С этим связана и малопонятная, иначе «убийственная» ирония автора в первой части поэмы «Двенадцать», с которой он сообщает о всеобщей неустойчивости и наблюдает, как люди падают один за другим:
Завивает ветерБелый снежок.Под снежком – ледок.Скользко, тяжко,Всякий ходокСкользит – ах, бедняжка! (7)
Далее, как известно, перед читателем проходит галерея социальных типов (Старушка, Буржуй, Писатель, Поп, Барыня, Бродяга). Все они узнаваемы в социокультурном контексте России начала века и все – скользят или падают, не выдерживая испытания стихией.
Работы современных исследователей, как мы видели выше, показывают, что понимание истории как мистерии и драмы характерно для символистов, представителей элитарной культуры. Но практически нет исследований, показывающих, что именно так понимается история, историческое действие и в народной культуре. Частный человек, обращенный внутрь к самому себе или своей семье, не историчен и не может играть роль в истории, понимаемой как социальное, коллективное действие, движение, изменение. Чтобы играть роль в истории, он должен надеть маску (как и на войне, и вообще в социуме). Эти маски («псевдонимы») уже известны. У Волошина это красногвардеец, солдат, матрос, буржуй, пролетарий. Блок дополняет этот ряд: «писатель-вития», старушка, поп, барыня. У Есенина такими масками станут разбойник, повеса, хулиган. Это именно типические и даже архетипические фигуры – карнавальные маски (иначе народ и не может их понимать), и революция, в народном понимании, – это, несомненно, карнавал в истории.
Более подробному рассмотрению этой темы посвящен один из разделов нашей монографии «Мифопоэтика поступка», где говорится о революции как результате подчинения карнавального переживания смерти-воскресения историческому разуму: «Смерть была пережита как конец тысячелетнего социального строя, Воскресение – как рождение нового строя, новых социальных отношений… Это крушение по сути не что иное, как карнавальное переворачивание, вдруг раздвинувшее свои границы и переместившееся в социально-исторический план»257. Здесь можно было бы уточнить: это карнавальное переворачивание с примесью «мессианской» идеи, постепенно входящей в народное сознание с XIX в. Специфика русской революции, какой ее увидел Блок (и какой она, несомненно, была на уровне народного сознания в начале) – это соединение карнавальности с мессианско-эсхатологическим историзмом.

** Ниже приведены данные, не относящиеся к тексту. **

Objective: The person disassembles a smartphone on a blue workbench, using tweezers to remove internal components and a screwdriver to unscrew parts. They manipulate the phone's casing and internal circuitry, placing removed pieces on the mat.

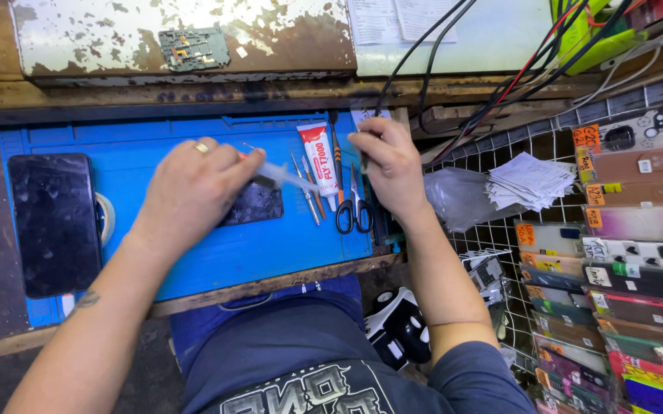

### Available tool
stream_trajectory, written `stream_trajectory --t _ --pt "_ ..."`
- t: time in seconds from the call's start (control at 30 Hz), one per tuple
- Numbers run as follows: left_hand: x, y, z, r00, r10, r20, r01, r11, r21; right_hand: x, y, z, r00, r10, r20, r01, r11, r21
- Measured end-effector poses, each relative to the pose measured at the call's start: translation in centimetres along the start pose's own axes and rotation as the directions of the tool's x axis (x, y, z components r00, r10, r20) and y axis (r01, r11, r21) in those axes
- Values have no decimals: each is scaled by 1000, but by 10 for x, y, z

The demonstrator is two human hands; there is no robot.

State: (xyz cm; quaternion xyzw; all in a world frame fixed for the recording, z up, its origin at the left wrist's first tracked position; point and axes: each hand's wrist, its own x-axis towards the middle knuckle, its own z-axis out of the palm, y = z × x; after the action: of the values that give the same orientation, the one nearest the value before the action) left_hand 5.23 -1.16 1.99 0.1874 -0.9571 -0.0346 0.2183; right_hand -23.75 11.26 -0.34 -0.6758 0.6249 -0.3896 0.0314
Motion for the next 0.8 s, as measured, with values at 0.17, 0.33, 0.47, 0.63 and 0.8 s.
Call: stream_trajectory --t 0.17,0.33,0.47,0.63,0.8 --pt "20 20 8 985 151 -79 -155 987 -42 -1 13 4 982 5 188 4 999 -48" --pt "53 42 33 982 189 25 -188 981 -47 -3 11 16 967 28 254 2 993 -117" --pt "49 52 45 994 105 35 -100 989 -112 -11 13 16 967 -53 248 82 991 -107" --pt "31 53 45 996 67 61 -52 975 -218 -10 9 14 973 2 232 23 994 -102" --pt "21 56 29 999 49 5 -46 971 -234 -8 -13 -7 996 9 90 1 994 -108"
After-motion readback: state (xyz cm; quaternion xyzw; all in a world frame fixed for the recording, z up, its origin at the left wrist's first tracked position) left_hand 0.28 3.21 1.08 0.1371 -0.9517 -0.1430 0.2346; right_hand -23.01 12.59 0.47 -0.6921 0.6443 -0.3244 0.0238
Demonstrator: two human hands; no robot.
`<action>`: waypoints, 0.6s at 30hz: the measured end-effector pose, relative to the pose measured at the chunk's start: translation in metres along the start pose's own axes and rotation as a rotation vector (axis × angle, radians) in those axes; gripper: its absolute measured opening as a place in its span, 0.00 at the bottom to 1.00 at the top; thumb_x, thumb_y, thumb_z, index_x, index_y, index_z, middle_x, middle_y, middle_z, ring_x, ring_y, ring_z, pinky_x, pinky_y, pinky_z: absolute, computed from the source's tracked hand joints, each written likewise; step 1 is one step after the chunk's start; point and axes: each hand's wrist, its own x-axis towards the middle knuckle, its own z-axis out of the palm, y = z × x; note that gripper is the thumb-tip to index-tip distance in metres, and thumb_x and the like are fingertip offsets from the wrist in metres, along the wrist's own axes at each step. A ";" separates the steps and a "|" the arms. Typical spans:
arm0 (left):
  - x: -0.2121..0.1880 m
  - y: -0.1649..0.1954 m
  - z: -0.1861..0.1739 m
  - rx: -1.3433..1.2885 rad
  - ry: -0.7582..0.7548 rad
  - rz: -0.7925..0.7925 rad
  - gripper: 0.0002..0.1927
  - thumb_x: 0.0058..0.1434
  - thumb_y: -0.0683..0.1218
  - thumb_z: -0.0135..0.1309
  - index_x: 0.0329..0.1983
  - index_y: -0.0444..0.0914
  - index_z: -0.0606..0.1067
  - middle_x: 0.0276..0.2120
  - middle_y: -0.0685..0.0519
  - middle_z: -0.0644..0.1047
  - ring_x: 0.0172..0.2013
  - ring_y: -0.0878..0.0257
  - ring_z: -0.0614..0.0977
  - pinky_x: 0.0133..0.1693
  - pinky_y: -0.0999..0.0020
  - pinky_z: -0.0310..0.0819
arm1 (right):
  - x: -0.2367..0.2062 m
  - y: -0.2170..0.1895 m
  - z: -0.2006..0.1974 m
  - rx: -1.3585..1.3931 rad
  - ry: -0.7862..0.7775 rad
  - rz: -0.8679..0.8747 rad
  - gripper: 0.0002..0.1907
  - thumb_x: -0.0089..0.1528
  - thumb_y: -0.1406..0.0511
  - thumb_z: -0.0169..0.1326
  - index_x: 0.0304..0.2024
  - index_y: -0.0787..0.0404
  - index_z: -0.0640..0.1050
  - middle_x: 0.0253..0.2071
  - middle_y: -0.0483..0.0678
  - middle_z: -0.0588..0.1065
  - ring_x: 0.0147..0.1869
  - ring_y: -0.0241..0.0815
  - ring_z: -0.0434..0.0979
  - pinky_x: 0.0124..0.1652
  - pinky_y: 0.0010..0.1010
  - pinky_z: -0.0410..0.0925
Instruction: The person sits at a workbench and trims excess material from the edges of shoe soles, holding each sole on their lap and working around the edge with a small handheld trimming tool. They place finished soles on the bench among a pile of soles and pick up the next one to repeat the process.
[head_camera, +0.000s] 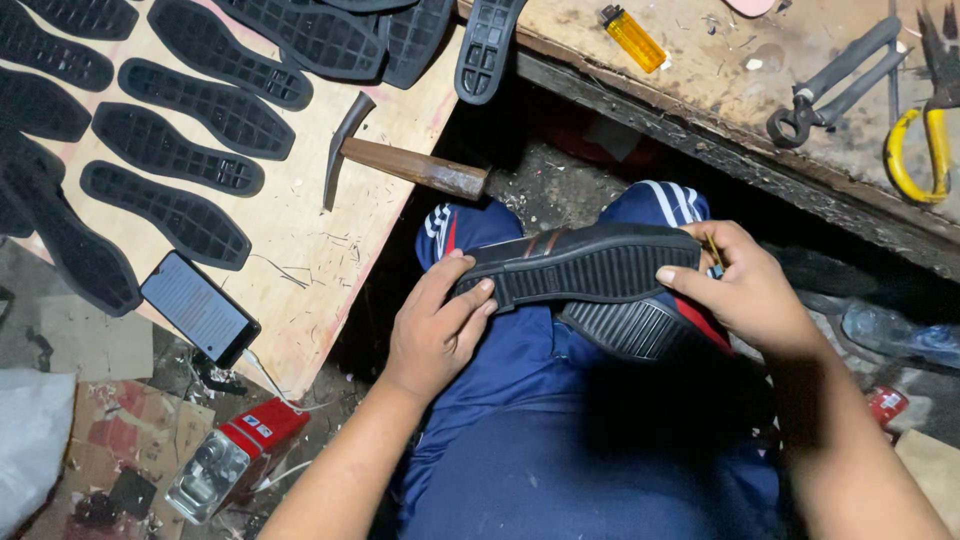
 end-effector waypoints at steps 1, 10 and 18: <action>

Однако карнавальное и мессианское начала в культуре противоположны, семиотически противопоставлены: одно связывается с космогонией и солярными мифами, другое – с эсхатологией и историоцентризмом. Вообще мессианское сознание – черта иудейской эсхатологии. Трудно представить что-либо более противоположное карнавалу, нежели иудейский эсхатологизм. На это указывал, в частности, Н. А. Бердяев: «Есть две точки зрения на мир: для одной мир есть прежде всего космос, для другой мир есть прежде всего история… Философия истории могла возникнуть лишь в связи с мессианско-эсхатологическим сознанием, которое было лишь у Израиля и у влиявших на него персов…»258. И тем не менее в историософском тексте, создаваемом поэтами-символистами, данное противоречие снимается, и русская революция предстает как карнавал, который не возвращается в свои границы, а свершает апокалиптическую смену одного эона другим. Именно это и обусловливает в поэме Блока, с одной стороны, карнавально-святочный характер «падений» в первой части и всей «любовной» сюжетной линии (см. ниже), с другой – жесткий, прямой (хотя и петляющий) державный путь красногвардейцев, возглавляемый Христом.